== Assignment ==
Print, exactly as they appear, only the lines from the line that contains "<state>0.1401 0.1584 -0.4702" through the end of the listing.

== Data block ==

:::

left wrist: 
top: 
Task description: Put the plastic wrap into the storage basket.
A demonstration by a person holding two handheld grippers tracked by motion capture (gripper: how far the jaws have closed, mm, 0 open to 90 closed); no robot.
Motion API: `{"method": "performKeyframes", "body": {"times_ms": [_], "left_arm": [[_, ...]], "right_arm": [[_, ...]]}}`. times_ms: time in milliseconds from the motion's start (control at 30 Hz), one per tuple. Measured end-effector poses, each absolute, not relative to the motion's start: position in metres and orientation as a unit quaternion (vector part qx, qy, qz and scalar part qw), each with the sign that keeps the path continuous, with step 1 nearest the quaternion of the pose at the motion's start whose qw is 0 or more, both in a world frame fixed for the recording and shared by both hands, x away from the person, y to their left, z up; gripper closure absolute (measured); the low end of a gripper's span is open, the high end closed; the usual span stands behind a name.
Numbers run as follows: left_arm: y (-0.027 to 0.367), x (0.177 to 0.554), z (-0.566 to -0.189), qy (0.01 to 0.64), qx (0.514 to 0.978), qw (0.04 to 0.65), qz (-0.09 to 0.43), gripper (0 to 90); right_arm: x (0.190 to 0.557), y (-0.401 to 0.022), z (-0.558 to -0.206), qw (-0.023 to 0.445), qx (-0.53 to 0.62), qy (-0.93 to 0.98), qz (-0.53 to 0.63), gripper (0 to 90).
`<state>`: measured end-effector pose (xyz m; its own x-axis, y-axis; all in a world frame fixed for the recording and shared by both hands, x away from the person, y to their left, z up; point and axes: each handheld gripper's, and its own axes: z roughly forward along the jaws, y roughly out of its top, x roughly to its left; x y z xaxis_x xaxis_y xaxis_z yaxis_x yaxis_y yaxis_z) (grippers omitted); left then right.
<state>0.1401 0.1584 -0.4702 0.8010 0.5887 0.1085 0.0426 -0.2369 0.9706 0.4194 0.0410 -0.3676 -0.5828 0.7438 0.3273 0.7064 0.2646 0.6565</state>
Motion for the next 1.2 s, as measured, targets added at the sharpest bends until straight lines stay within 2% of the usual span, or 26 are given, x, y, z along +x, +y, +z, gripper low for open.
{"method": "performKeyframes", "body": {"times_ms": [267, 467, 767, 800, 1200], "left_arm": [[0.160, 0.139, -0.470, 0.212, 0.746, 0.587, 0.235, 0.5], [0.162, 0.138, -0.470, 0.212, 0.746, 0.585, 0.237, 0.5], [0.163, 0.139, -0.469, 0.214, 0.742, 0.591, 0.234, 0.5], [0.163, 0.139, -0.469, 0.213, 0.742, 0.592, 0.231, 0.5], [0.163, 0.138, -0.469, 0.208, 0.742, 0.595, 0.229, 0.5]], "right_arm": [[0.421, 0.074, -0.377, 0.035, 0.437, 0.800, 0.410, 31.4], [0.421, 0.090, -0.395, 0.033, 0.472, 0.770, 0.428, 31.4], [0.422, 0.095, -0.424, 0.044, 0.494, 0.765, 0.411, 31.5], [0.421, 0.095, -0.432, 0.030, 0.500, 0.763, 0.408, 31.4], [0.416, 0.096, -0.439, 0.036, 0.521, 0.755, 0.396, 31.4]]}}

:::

== Solution to the exercise ==
<state>0.1401 0.1584 -0.4702 0.8010 0.5887 0.1085 0.0426 -0.2369 0.9706 0.4194 0.0410 -0.3676 -0.5828 0.7438 0.3273 0.7064 0.2646 0.6565</state>
Motion for the next 1.2 s, as measured, targets added at the sharpest bends until straight lines stay within 2% of the usual span, or 26 are given, x, y, z along +x, +y, +z, gripper low for open.
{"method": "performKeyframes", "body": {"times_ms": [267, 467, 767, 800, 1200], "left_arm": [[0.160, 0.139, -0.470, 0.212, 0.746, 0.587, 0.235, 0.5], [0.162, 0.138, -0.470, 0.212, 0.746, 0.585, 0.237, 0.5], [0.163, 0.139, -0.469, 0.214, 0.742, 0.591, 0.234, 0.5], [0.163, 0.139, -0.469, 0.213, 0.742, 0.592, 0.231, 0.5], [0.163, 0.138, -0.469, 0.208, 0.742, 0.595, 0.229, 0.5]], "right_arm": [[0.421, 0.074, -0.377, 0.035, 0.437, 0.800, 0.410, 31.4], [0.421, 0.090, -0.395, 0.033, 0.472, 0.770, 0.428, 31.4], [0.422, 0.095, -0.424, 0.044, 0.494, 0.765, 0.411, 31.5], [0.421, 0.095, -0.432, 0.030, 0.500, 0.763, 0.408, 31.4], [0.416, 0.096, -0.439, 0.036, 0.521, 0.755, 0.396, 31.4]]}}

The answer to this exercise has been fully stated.